Snipping Tool issues are also common on Windows 11 because many users now rely on Windows + Shift + S. When that shortcut stops responding, repairing or resetting Snipping Tool is often faster than hunting through random registry tips online. Reinstalling the app from Microsoft Store is a clean next step if repair does not work. The important rule is to avoid downloading “Snipping Tool fixers” from suspicious websites.
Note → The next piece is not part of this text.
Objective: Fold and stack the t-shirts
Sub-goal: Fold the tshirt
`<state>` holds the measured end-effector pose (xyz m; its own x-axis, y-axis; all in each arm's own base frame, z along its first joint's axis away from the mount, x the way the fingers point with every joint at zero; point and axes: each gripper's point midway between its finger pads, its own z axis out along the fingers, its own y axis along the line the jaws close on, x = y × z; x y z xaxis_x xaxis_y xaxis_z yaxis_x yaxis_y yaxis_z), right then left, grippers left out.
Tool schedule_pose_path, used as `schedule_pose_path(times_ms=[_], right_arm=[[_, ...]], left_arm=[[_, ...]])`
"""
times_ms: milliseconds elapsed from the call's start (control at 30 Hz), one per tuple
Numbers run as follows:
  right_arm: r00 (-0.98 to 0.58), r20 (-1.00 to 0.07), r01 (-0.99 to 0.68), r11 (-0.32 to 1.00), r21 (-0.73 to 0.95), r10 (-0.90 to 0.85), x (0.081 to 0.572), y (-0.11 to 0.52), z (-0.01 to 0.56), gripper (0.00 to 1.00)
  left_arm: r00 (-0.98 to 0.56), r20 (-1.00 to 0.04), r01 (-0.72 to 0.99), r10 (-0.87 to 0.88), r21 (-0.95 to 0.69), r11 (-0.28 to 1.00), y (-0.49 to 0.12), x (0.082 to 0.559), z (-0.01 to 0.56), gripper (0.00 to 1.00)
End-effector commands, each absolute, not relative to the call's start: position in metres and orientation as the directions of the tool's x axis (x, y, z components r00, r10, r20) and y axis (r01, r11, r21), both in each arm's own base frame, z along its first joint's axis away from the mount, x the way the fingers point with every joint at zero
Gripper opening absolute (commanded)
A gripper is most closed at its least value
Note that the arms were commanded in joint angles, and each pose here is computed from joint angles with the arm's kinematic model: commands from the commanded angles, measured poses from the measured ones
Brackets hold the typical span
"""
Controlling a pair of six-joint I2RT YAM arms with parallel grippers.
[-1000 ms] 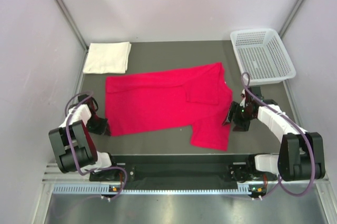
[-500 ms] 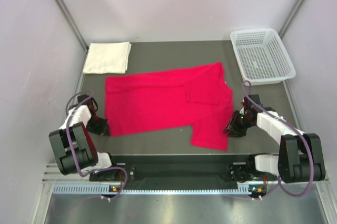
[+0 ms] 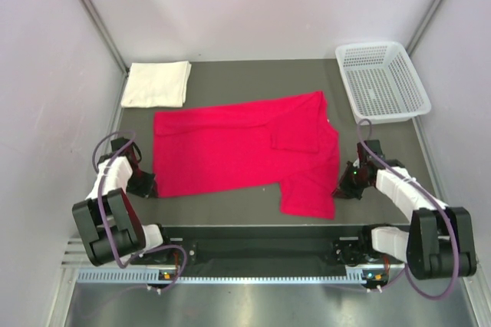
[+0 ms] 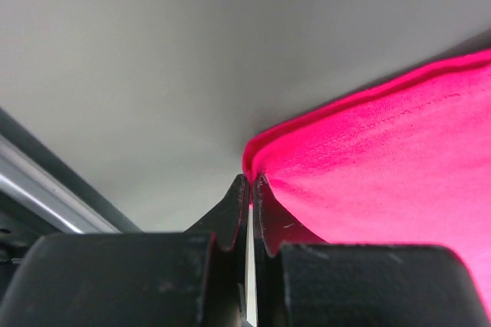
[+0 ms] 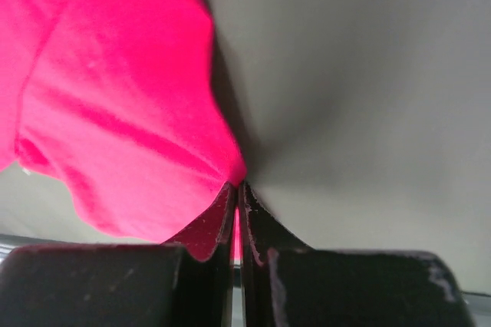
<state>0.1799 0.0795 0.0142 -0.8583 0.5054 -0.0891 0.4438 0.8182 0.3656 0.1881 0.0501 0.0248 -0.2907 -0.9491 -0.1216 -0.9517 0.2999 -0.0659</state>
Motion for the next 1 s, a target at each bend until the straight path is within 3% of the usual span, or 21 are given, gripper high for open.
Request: schedule_pose_path(times_ms=[0, 267, 600, 833, 967], right_arm=[[-0.846, -0.147, 0.442, 0.827, 0.347, 0.513, 0.177, 0.070, 0.025, 0.00], [-0.868, -0.187, 0.357, 0.841, 0.407, 0.460, 0.173, 0.078, 0.052, 0.00], [-0.821, -0.422, 0.149, 0.858, 0.491, 0.385, 0.284, 0.089, 0.133, 0.00], [-0.821, -0.430, 0.117, 0.847, 0.519, 0.377, 0.348, 0.100, 0.151, 0.00], [-0.808, -0.446, 0.114, 0.845, 0.523, 0.385, 0.381, 0.100, 0.162, 0.00]], left_arm=[[-0.281, -0.171, -0.955, -0.944, -0.044, 0.292, 0.058, 0.180, 0.038, 0.00], [-0.340, -0.176, -0.936, -0.924, -0.031, 0.350, 0.059, 0.175, 0.049, 0.00], [-0.456, -0.230, -0.861, -0.860, -0.132, 0.492, 0.070, 0.223, 0.071, 0.00], [-0.498, -0.183, -0.817, -0.848, -0.230, 0.530, 0.061, 0.269, 0.067, 0.00], [-0.540, -0.206, -0.783, -0.816, -0.235, 0.576, 0.058, 0.301, 0.071, 0.00]])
A screenshot problem should not become a malware problem with bonus regret.
For office and school users, OneDrive can also confuse the situation. Screenshots may be saved under OneDrive-backed Pictures rather than the local Pictures folder the user expected. That does not mean the capture failed. It means Windows placed the file in a cloud-backed folder. Searching File Explorer for “Screenshot” can quickly reveal where the files are going.
The best troubleshooting habit is to test in layers. First, test the clipboard. Second, test Windows + Shift + S. Third, test Windows + PrtScn. Fourth, test an external or on-screen keyboard. By separating the app, shortcut, folder, clipboard, and hardware, you avoid random clicking and get to the fix faster. Print Screen may be a small key, but when it stops working during a deadline, it can feel like the entire computer is personally attacking you. Thankfully, most fixes are quick once you know where to look.
Conclusion
When Print Screen is not working in Windows, do not assume the key is dead. First, check whether the screenshot copied to the clipboard, whether Windows + PrtScn saved it in the Screenshots folder, and whether Windows + Shift + S opens Snipping Tool. Then inspect the Print Screen accessibility setting, Fn-key behavior, third-party screenshot apps, clipboard data, Snipping Tool installation, keyboard drivers, and Windows updates.
Most problems are fixed by using the right shortcut, pasting from the clipboard, enabling or disabling the Snipping Tool shortcut, pressing the Fn key, closing conflicting apps, or repairing Snipping Tool. For stubborn cases, a driver refresh, Windows update, clean boot, or system file repair can bring the screenshot function back. In short: the Print Screen key may be dramatic, but it is rarely beyond saving.
Note: This article is written for Windows 10 and Windows 11 users. Menu names can vary slightly by Windows version, device manufacturer, and update level.